> _EXERCISE BRIEF_
Among the lines of data below, reproduce only those from the one with "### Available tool" through the one with "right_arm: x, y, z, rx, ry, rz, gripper", exactly as they stand, both ends included.

########

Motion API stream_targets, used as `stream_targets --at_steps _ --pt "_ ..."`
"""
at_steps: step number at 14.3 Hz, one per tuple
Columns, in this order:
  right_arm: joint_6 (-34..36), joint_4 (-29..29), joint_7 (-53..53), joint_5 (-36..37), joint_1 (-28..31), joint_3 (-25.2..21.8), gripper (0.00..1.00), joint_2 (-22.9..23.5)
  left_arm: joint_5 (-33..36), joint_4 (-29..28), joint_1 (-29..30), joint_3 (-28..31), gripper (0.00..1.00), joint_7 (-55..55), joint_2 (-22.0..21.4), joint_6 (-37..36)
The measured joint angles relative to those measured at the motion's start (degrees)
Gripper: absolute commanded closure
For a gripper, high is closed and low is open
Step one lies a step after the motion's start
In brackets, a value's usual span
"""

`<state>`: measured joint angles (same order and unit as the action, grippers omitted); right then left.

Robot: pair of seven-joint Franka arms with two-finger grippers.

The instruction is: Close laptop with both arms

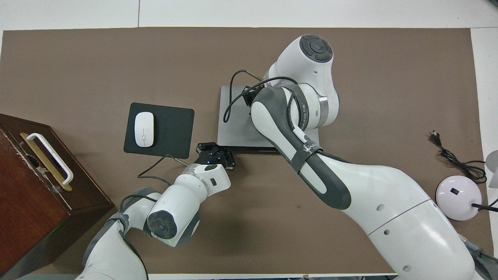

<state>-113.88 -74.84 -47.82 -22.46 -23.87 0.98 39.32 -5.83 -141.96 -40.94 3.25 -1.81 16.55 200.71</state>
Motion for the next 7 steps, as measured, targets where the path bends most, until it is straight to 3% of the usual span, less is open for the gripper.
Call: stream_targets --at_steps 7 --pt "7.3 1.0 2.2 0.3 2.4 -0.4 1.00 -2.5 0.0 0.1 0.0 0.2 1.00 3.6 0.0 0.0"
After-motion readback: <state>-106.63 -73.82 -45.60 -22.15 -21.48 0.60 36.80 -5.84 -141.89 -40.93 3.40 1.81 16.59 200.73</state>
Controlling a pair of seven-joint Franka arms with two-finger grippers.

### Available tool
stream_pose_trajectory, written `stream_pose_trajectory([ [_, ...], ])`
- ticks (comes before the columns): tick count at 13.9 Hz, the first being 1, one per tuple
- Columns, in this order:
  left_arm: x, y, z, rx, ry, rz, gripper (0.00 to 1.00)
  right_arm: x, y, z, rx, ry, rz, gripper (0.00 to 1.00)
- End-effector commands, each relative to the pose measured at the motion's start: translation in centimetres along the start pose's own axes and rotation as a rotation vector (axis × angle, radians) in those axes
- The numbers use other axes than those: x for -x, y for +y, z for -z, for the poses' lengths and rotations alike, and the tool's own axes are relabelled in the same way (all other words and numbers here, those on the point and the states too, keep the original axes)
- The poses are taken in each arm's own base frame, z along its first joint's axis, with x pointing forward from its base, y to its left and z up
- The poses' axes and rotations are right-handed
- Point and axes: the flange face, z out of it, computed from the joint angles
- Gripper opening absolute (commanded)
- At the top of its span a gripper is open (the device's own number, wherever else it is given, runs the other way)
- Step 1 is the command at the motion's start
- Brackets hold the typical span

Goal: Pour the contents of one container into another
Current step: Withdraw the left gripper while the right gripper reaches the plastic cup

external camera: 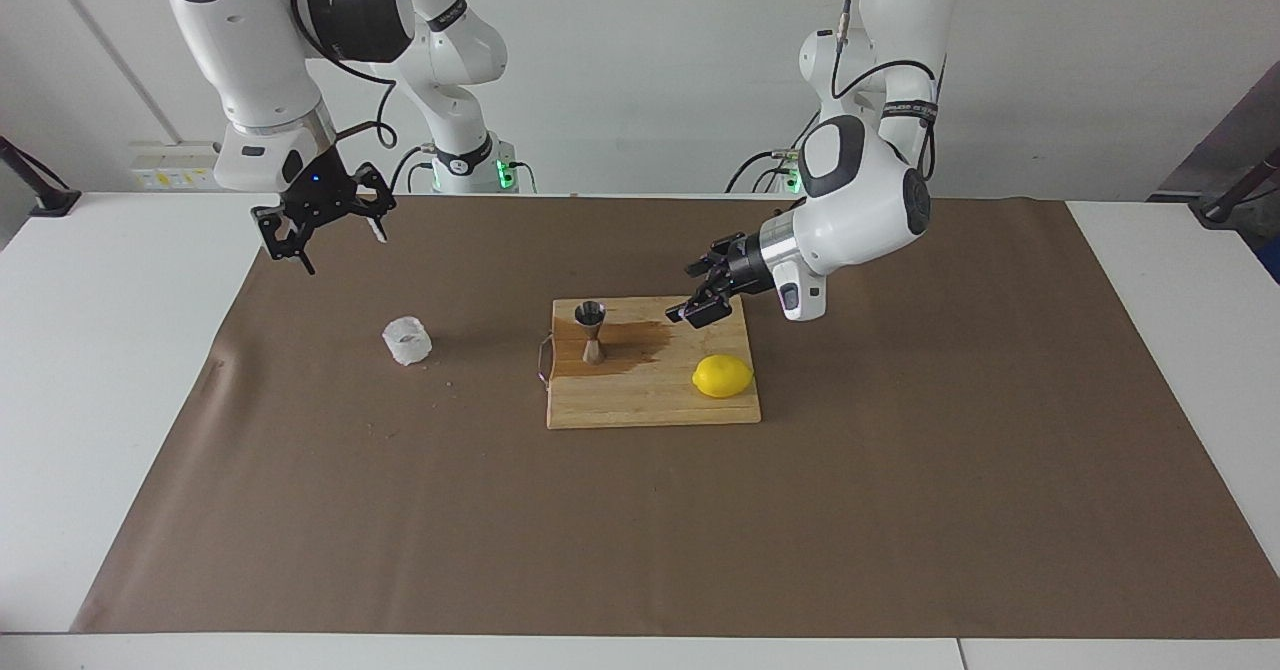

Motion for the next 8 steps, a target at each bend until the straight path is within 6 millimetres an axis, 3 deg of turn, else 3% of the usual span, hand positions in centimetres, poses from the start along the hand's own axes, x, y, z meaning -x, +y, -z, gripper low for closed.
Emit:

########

> _TASK SOLUTION_
### Available tool
stream_pose_trajectory, written `stream_pose_trajectory([ [_, ...], ])`
- ticks (comes before the columns): tick count at 13.9 Hz, the first being 1, one per tuple
- Columns, in this order:
  left_arm: x, y, z, rx, ry, rz, gripper (0.00 to 1.00)
  right_arm: x, y, z, rx, ry, rz, gripper (0.00 to 1.00)

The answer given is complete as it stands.